— Task item —
Please take the lines from the one holding "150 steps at" through the one holding "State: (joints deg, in" in the data below and copy them exactly.

[Given information — start]

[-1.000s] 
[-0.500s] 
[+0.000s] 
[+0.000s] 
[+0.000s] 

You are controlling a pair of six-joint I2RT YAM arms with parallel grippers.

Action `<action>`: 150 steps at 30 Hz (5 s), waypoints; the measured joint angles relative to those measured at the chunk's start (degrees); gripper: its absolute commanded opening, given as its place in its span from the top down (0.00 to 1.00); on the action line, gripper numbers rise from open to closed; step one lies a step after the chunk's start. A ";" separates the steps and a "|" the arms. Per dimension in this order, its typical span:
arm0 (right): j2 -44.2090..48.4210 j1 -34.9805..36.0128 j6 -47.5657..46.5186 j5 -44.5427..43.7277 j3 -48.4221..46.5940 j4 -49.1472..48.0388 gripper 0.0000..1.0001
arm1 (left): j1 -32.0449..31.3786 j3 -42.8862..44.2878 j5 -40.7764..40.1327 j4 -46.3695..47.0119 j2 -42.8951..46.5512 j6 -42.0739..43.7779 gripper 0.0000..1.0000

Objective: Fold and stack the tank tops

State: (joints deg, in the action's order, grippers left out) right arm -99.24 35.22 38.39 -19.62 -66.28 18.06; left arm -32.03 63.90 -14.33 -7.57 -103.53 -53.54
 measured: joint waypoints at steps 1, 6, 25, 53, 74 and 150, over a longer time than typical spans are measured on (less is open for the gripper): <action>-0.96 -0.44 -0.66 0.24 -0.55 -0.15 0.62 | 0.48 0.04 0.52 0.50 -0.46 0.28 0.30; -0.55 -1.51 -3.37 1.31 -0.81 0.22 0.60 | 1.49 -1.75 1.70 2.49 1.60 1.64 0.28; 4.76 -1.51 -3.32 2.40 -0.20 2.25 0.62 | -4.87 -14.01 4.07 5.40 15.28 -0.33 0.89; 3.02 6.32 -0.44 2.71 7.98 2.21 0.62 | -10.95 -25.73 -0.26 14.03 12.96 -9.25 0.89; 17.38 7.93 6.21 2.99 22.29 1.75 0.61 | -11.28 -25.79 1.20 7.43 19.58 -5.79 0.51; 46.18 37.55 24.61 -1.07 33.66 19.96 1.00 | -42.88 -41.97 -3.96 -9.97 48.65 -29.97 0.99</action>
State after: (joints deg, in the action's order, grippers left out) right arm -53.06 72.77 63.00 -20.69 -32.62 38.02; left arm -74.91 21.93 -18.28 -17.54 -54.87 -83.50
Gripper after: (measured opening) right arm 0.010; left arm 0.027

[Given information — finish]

— Solution to this exercise —
Action `<action>`: 150 steps at 30 Hz (5 s), waypoints; the measured joint angles relative to those measured at the chunk's start (degrees); gripper: its absolute commanded opening, given as its place in its span from the top down (0.00 to 1.00); on the action line, gripper numbers rise from open to closed; step one lies a step after the chunk's start. A ";" separates the steps and a "|" the arms. Per dimension in this order, its typical span:
arm0 (right): j2 -44.2090..48.4210 j1 -34.9805..36.0128 j6 -47.5657..46.5186 j5 -44.5427..43.7277 j3 -48.4221..46.5940 j4 -49.1472..48.0388 gripper 0.0000..1.0001
arm1 (left): j1 -32.0449..31.3786 j3 -42.8862..44.2878 j5 -40.7764..40.1327 j4 -46.3695..47.0119 j2 -42.8951..46.5512 j6 -42.0739..43.7779 gripper 0.0000..1.0000

Objective: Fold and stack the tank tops

State: (joints deg, in the action's order, grippers left out) right arm -99.24 35.22 38.39 -19.62 -66.28 18.06; left arm -32.03 63.90 -14.33 -7.57 -103.53 -53.54

This finishes the exercise.